## PROBLEM TO SOLVE
Look through the material and copy each line holding "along".

-- DATA follows --

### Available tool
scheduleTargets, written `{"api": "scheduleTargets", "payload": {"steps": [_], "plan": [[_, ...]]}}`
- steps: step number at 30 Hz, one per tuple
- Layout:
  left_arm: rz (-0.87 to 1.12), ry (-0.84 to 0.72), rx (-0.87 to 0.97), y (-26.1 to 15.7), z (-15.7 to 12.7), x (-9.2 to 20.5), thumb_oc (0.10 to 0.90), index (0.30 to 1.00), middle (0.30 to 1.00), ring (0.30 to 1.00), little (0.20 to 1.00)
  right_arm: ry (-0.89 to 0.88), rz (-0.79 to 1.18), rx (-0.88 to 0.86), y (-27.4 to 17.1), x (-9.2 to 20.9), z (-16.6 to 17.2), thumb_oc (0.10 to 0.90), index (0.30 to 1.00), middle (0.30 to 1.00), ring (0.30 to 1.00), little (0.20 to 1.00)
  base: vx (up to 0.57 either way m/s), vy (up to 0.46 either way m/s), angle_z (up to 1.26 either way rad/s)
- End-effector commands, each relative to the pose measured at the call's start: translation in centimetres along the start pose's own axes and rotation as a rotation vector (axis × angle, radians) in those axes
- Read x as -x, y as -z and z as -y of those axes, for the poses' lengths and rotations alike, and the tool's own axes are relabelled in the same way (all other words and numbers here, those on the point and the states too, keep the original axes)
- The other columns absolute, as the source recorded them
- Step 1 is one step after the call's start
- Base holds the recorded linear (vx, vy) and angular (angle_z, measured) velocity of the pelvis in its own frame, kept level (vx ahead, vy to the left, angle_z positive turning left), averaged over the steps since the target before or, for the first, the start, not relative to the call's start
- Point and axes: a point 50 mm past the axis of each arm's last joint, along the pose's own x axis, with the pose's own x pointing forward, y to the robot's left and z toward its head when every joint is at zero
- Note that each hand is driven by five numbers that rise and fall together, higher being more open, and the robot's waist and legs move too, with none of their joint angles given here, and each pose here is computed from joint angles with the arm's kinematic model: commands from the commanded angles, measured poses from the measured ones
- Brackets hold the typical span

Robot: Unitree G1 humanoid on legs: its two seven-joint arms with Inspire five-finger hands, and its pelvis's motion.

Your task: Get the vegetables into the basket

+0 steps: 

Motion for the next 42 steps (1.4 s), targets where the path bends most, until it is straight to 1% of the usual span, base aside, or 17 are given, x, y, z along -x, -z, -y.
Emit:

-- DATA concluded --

## RESPONSE AREA
- End-effector commands, each relative to the pose measured at the call's start: translation in centimetres along the start pose's own axes and rotation as a rotation vector (axis × angle, radians) in those axes
- Point and axes: a point 50 mm past the axis of each arm's last joint, along the pose's own x axis, with the pose's own x pointing forward, y to the robot's left and z toward its head when every joint is at zero
Motion for the next 42 steps (1.4 s), targets where the path bends most, until it is straight to 1% of the usual span, base aside, or 17 are given, x, y, z along -x, -z, -y.

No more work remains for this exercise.